Photo-transformation, June 13, 1974, by Lucas Samaras.
Photo: © Lucas Samaras/Courtesy of The Pace Gallery

New York magazine (my day-into-evening job) has done a beautiful spread about the fine-arts portion of INSTANT (my night job). See the online version here. I’m especially pleased to have featured Marie Cosindas in there, a Polaroid photographer of long standing who is not quite as widely known as the others these days, and ought to be.

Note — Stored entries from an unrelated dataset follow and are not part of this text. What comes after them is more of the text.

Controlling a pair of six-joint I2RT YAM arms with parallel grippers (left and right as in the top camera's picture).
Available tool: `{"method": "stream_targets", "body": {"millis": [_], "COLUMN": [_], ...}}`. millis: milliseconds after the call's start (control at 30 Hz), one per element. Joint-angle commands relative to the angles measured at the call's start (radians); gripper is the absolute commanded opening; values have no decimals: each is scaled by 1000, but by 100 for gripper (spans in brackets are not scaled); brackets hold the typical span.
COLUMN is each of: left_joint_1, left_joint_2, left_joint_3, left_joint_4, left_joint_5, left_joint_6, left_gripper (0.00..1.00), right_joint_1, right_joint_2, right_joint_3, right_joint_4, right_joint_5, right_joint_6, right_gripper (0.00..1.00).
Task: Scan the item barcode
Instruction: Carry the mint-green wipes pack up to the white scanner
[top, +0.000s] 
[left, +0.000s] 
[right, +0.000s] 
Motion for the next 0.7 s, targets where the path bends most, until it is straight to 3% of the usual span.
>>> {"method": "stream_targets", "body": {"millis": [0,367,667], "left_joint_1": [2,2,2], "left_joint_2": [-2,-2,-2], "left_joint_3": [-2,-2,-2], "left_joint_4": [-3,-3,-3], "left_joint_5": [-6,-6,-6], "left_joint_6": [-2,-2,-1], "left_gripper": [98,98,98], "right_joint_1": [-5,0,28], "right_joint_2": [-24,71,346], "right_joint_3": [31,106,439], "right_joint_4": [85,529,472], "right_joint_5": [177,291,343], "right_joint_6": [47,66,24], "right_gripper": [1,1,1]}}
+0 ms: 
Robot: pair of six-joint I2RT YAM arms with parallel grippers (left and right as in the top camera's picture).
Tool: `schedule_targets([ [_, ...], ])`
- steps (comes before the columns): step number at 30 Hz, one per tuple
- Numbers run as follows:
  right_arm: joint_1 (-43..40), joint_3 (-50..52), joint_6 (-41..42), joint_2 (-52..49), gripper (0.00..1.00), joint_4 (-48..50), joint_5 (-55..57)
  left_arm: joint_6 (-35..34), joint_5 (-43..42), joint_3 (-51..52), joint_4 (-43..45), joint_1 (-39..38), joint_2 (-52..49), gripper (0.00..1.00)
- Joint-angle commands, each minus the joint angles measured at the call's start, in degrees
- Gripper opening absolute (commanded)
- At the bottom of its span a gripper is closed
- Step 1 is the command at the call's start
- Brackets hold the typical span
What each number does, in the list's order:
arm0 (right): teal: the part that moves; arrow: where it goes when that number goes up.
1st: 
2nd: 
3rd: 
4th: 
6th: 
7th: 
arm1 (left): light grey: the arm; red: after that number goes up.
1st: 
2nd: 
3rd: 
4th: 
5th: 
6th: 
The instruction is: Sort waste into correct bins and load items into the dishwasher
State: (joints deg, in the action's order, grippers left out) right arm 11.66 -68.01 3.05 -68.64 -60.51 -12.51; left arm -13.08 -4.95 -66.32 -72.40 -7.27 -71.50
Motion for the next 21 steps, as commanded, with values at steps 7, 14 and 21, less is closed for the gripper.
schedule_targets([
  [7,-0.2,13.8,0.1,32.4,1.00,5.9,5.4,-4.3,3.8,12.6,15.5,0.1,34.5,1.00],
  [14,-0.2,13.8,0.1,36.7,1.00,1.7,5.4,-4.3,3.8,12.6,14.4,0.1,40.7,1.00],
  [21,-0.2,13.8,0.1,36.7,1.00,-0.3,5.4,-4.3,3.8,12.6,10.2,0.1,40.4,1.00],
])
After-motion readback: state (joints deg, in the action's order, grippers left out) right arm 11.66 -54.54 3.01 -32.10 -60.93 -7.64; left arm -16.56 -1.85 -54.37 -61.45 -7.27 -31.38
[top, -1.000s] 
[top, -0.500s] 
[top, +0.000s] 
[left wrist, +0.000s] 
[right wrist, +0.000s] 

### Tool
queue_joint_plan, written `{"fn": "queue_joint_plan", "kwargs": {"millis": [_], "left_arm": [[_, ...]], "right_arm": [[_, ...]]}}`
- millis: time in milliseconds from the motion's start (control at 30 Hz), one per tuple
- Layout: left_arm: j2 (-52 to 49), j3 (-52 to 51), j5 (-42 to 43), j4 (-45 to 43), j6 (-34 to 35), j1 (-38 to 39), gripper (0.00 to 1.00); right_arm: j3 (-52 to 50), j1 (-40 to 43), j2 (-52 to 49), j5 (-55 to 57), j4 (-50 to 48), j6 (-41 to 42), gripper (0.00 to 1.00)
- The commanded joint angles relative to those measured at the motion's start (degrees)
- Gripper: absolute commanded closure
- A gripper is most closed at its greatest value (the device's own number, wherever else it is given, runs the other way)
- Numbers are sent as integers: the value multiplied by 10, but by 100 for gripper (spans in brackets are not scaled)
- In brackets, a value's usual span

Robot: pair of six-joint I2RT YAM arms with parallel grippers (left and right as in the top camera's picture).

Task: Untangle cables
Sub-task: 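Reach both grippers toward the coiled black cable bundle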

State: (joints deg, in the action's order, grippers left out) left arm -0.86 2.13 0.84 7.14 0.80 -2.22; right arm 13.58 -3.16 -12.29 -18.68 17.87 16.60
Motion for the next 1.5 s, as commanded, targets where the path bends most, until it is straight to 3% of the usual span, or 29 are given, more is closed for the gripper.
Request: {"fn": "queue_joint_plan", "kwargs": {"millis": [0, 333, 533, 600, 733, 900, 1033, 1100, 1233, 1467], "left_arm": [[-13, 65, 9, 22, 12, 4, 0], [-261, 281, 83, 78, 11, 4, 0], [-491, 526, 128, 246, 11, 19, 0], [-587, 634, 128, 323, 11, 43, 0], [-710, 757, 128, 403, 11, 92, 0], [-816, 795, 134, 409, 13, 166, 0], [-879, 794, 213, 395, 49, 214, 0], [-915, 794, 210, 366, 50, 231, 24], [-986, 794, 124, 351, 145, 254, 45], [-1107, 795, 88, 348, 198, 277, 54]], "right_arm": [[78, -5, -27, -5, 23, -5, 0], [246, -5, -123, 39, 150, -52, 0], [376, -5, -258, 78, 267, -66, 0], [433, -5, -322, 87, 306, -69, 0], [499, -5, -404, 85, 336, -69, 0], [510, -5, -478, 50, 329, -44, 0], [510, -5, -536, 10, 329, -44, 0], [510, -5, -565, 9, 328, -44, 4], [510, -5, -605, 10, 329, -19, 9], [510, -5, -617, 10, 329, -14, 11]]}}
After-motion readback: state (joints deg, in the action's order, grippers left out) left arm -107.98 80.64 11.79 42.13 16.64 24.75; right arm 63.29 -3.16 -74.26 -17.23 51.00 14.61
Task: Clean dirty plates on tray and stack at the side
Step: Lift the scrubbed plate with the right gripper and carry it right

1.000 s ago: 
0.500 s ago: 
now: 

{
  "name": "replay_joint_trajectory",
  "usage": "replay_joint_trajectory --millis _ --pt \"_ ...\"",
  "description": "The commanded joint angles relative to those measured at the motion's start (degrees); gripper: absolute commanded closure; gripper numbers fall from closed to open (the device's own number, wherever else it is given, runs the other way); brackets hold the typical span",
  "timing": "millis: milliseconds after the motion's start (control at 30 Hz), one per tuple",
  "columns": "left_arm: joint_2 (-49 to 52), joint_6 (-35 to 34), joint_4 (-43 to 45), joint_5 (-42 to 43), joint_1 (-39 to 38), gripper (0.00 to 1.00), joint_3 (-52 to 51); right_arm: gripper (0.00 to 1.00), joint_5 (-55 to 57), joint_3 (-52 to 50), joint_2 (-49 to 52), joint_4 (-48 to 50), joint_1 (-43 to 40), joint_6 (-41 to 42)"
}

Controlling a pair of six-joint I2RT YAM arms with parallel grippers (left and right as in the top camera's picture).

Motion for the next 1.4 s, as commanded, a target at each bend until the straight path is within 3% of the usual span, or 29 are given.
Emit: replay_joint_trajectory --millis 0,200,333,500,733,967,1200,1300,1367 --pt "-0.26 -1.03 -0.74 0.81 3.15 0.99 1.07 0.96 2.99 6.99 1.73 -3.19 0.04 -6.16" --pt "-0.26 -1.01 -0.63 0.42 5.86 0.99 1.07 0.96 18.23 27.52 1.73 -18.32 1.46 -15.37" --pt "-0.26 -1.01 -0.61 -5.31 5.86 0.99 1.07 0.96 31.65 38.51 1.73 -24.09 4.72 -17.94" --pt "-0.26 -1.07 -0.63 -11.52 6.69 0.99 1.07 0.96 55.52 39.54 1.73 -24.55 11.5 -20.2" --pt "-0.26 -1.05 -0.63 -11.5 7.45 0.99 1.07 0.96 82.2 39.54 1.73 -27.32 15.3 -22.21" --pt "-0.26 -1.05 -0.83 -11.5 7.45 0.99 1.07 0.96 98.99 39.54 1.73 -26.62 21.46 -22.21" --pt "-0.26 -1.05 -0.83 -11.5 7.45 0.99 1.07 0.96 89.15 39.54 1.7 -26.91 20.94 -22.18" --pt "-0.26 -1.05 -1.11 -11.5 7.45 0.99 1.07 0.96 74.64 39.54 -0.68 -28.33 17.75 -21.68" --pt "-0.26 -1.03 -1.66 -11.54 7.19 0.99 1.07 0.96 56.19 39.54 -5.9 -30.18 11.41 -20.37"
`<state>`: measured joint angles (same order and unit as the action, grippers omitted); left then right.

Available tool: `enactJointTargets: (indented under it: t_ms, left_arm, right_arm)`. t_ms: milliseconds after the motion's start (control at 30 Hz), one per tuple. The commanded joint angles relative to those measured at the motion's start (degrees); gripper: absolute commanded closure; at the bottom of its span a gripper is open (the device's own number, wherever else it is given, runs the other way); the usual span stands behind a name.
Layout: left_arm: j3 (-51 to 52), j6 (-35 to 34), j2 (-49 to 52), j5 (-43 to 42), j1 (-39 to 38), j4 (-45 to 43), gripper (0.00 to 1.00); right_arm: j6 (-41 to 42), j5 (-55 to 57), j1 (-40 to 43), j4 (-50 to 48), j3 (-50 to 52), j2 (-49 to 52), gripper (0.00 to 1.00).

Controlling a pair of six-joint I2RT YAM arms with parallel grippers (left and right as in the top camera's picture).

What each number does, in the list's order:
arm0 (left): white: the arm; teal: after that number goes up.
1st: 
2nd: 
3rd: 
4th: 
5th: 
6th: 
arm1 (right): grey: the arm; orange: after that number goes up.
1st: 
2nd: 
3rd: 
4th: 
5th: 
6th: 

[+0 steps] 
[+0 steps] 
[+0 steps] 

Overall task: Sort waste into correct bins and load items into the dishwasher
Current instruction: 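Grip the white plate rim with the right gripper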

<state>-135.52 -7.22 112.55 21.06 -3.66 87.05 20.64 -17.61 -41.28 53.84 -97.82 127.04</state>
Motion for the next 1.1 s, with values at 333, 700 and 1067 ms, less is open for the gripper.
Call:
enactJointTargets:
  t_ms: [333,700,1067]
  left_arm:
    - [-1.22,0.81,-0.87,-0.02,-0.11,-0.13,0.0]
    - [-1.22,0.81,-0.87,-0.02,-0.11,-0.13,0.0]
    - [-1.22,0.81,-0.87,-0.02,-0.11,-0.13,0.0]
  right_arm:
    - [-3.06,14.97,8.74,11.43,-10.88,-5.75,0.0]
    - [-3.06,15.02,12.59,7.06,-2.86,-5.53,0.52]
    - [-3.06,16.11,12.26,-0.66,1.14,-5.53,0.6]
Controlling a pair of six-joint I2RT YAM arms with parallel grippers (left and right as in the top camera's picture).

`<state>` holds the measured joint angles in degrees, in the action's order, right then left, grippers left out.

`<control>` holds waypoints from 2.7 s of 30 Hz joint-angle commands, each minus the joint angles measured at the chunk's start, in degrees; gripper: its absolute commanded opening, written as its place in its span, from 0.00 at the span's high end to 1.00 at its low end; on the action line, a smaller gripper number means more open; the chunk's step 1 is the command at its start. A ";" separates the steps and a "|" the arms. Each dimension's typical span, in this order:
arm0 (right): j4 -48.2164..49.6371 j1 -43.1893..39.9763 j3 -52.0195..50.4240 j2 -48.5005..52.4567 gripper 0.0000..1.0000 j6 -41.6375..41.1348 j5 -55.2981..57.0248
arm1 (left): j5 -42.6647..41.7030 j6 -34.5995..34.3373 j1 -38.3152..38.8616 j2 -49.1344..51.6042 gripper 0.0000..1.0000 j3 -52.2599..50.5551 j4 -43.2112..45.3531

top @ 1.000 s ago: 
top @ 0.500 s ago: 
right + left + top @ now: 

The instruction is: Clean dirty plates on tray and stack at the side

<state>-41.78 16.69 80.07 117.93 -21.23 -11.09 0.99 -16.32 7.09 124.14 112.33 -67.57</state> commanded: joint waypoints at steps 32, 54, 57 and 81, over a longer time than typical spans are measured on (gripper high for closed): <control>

2 Responses to My Job Meets My Other Job

  1. Bill Warriner says:

    If memory serves, the negative base for Type 55 P/N that Ansel loved so much was supplied by Kodak and was Panatomic-X, the finest-grain emulsion Kodak made, rated at a super-slow 25 ASA; and I think Dr Land’s crew accelerated the speed, and now I’m wondering if I’m nuts and the memory service is lousy.

  2. admin says:

    On his New55 site, Bob Crowley says that Type 55 was built around “a material called SO139 which was similar to Pan-X and produced by Kodak.” He doesn’t say so, but I suspect it was probably coated on a thinner acetate base.

    Pan-X was still available when I learned to shoot 35-mm. film as a kid–it had been bumped up to ASA 32 by then. SUPER-fine-grain. You could enlarge as big as your darkroom would allow (which in my case was 8×10, because the entire counter was 30 inches long, and I didn’t have room for bigger trays).